== WHAT YOU NEED TO DO ==
Check every line of the material below, and show those that contain "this".

== DATA BLOCK ==

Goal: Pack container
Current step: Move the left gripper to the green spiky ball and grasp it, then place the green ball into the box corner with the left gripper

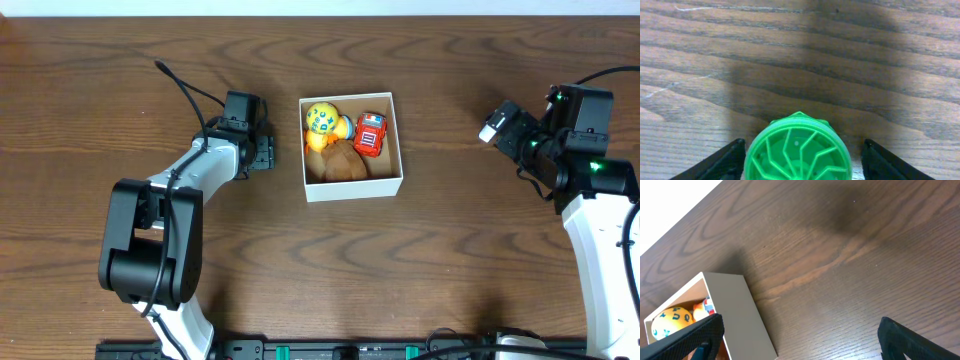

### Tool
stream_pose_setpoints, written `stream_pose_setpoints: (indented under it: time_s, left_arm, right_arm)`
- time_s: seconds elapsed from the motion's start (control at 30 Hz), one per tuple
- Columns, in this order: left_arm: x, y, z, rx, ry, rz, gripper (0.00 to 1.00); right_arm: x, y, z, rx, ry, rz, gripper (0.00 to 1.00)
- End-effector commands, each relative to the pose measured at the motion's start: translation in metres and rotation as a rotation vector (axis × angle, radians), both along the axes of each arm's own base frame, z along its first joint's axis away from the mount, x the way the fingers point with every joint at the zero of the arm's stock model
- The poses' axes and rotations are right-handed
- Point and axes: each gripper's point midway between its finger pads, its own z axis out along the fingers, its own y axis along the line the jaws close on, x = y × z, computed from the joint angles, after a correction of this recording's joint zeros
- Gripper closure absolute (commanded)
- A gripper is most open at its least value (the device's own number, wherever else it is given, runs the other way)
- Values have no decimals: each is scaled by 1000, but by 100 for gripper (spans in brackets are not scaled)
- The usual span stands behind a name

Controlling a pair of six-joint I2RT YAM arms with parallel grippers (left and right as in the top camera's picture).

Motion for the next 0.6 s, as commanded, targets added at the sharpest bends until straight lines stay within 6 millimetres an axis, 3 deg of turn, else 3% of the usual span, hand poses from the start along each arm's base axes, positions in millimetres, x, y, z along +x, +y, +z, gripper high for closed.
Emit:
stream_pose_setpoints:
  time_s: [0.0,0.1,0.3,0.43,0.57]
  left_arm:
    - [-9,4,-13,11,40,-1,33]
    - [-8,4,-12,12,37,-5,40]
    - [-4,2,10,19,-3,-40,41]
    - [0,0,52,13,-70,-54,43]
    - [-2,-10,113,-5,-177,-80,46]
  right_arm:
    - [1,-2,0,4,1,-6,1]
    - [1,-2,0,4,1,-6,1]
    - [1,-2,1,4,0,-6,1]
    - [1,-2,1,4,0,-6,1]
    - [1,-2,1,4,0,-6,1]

== SOLUTION BELOW ==
- Columns, in this order: left_arm: x, y, z, rx, ry, rz, gripper (0.00 to 1.00); right_arm: x, y, z, rx, ry, rz, gripper (0.00 to 1.00)
- Point and axes: each gripper's point midway between its finger pads, its own z axis out along the fingers, its own y axis along the line the jaws close on, x = y × z, computed from the joint angles, after a correction of this recording's joint zeros

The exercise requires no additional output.